Elbruz öfkeyle adamlara baktı. Demek bir süredir izleniyorlardı. Üçünü
birden yenmesi çok zordu. Ani bir kararla en yakındaki adama koştu. Onun
saldırısından sıyrılıp çenesine sert bir yumruk geçirince adam bayıldı. Diğer
ikisi hemen Elbruz’ un üzerine atıldı. Kılıç sesleri dört bir yanı doldurdu.
Dövüş devam ederken Elbruz ufak tefek yaralar aldı. Yüzüne sert bir
tekme yiyince sersemledi. Sürekli geri çekilerek dövüşse de adamlardan birini
etkisiz hale getirmeyi başardı. O sırada diğer adam üstüne atlayıp boğazını
sıktı. Elbruz iri yarı adamdan kurtulmak için son bir gayretle yan döndüğünde birlikte
aşağı yuvarlanıp boşluğa düştüler.
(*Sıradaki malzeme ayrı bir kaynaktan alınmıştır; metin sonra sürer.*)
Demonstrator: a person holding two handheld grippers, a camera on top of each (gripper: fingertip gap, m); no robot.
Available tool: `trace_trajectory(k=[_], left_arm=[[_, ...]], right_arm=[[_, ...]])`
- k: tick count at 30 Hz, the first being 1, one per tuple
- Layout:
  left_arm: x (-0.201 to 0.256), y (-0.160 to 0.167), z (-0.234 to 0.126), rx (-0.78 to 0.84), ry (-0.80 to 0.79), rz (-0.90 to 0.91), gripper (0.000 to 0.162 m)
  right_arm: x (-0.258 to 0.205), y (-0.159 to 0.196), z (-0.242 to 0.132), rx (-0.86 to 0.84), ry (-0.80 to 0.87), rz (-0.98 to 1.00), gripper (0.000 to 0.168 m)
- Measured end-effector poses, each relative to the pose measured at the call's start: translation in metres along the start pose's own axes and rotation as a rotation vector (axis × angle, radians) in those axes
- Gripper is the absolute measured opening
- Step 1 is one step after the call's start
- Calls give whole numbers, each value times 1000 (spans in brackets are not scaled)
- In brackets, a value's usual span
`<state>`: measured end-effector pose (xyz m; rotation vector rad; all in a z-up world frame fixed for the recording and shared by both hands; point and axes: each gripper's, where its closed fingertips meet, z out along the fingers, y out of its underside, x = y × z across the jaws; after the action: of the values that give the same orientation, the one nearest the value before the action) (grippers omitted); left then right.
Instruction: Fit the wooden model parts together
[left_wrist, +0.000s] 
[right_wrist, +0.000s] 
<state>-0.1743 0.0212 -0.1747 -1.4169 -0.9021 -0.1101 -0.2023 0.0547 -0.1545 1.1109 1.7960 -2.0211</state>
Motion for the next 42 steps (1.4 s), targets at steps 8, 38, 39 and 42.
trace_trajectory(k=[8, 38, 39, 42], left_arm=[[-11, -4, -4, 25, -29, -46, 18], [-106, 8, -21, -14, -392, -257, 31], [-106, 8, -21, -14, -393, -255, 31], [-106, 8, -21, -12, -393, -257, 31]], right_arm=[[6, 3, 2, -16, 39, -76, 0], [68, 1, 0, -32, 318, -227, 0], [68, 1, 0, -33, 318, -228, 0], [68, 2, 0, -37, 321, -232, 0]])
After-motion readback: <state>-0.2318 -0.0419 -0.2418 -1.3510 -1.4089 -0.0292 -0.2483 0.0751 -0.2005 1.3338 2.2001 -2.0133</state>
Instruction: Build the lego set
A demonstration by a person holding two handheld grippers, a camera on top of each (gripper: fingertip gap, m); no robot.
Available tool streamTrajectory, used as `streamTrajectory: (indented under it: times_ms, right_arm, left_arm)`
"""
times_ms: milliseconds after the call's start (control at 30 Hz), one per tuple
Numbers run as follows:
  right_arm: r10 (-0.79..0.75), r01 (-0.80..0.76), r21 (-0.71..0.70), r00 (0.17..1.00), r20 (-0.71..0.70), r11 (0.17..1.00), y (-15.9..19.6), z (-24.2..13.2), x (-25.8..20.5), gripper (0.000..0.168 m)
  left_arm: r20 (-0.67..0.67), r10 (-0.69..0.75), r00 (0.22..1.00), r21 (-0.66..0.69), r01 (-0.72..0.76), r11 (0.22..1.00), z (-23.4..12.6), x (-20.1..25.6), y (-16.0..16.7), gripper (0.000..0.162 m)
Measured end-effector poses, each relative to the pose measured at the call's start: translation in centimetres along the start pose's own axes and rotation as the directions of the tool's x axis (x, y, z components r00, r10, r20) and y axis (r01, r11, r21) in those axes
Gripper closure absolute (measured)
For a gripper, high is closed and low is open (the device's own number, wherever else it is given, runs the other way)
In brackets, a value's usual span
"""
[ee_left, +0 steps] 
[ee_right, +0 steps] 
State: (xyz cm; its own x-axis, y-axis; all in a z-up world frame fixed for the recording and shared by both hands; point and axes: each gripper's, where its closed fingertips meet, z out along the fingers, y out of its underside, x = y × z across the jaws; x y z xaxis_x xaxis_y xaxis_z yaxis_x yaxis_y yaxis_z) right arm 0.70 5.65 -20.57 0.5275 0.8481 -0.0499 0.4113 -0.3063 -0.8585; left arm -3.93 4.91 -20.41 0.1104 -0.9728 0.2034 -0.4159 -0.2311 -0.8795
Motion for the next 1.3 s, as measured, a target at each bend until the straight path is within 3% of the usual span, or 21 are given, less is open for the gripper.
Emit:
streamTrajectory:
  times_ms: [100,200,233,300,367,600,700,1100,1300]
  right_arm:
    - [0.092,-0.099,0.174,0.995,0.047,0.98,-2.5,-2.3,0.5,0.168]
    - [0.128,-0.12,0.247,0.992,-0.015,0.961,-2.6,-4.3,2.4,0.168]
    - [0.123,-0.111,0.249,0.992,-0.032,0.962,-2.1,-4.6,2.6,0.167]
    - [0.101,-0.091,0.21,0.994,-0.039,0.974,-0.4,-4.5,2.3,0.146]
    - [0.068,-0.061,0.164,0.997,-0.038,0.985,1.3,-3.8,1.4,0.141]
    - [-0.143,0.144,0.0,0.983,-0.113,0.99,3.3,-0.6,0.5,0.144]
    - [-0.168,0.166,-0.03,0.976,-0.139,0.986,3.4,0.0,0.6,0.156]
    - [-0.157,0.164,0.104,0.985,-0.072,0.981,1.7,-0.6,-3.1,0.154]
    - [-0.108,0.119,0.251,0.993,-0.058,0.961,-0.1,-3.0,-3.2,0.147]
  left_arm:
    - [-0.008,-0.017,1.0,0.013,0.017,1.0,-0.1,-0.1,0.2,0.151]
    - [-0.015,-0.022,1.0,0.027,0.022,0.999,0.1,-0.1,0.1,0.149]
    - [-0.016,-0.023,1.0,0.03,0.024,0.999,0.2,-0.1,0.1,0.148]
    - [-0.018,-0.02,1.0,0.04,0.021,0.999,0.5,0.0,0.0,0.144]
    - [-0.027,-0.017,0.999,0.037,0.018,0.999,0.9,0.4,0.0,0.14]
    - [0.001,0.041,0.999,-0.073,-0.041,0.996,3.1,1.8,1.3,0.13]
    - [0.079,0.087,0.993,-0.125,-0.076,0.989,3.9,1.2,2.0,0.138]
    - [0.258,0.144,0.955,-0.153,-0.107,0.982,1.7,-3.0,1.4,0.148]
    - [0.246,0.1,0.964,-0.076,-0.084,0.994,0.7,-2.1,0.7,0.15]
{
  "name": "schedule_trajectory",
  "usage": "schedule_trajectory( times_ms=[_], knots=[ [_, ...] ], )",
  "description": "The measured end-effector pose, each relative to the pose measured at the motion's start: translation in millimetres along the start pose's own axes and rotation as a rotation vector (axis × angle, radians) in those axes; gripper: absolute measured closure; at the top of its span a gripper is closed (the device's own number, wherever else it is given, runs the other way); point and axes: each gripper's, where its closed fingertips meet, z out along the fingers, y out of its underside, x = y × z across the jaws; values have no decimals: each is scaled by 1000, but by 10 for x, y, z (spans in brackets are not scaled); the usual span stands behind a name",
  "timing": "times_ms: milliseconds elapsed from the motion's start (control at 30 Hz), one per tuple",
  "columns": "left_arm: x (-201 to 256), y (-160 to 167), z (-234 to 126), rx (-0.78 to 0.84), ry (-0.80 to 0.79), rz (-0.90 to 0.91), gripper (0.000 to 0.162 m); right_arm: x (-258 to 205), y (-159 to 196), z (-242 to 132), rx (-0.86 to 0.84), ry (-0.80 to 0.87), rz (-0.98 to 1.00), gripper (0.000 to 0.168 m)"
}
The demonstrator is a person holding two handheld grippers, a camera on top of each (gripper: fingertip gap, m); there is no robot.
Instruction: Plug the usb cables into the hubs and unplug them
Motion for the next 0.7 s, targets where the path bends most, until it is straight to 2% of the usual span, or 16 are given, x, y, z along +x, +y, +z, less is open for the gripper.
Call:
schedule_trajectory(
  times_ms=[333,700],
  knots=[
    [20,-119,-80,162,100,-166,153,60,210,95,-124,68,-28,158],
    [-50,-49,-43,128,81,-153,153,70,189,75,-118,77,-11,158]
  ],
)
Elbruz' a uzun gelen saniyelerin ardından
zemine çarptılar. İri adam altta kaldığı için Elbruz büyük bir hasar almamıştı.
Yine de iç organları birbirine geçmiş gibi hissediyordu. Yavaşça bilinci
kapandı.
Bu sırada geçidin sonundaki kapıya ulaşan grup zorlayarak kapıyı
açtı. İçeride karşılaştıkları birkaç metrelik devasa kuş hepsini hayrete
düşürdü. Savaşçıları fark eden hayvan öfke içinde, kulakları sağır edecek
derecede ötmeye başladı. Kanatlarını savurunca adeta bir rüzgâr oluşuyordu. Kuş
saldırıya geçince herkes kaçacak bir delik aradı.
Janef kuşun hemen arkasında
bulunan kolu fark etti. Dikkatle
yaklaşıp kolu çevirdiğinde duvarda gizli bir kapı açıldı. Janef’ in sevinmesine
fırsat kalmadan dev kuş gagası ile saldırdı. Janef son anda kapıdan içeri
atlayarak kurtuldu. Diğerleri kuşu oyalamaya çalışırken Janef içerideki camekana
yaklaştı. Parşömenleri görebiliyordu. Bir tekme atarak camı parçaladı ve
parşömenleri alıp gömleğinin içine soktu.
Bulunduğu yerden çıkınca kuş yine saldırıya geçti ve Janef onu
engellemek için kılıcı ile gagasına vurdu. Öfkelenen kuş iyice ortalığı
birbirine kattı. Bu kez herkes dışarı kaçtı. Yazel kargaşa esnasında düşünce az
daha kuş tarafından ısırılacaktı. Serenay hızla Yazel' i kolundan tutup çekti. Hemen
kendilerini dışarı attılar. Kuş dışarı çıkamayacak kadar iriydi. Serenay onun henüz
küçükken içeri konmuş olduğunu düşündü.
“Böyle bir kuşun burada ne işi var? Onu nereden bulmuşlar?” diye söylendi
Janef.
Verda ona hak verdi. “Farkında mısınız bu göreve çıktığımızdan beri
garip şeylerle karşılaşıyoruz.”
Koşarak ilerlerken aşağıya indikleri ilk noktaya vardılar. Elbruz’ u
yerde gördüklerinde hepsi yanına koştu.
“Elbruz iyi misin? Uyan,” dedi Serenay.
“Yaşıyor merak etme, sanırım yukarıda kavga çıkmış,” dedi Janef.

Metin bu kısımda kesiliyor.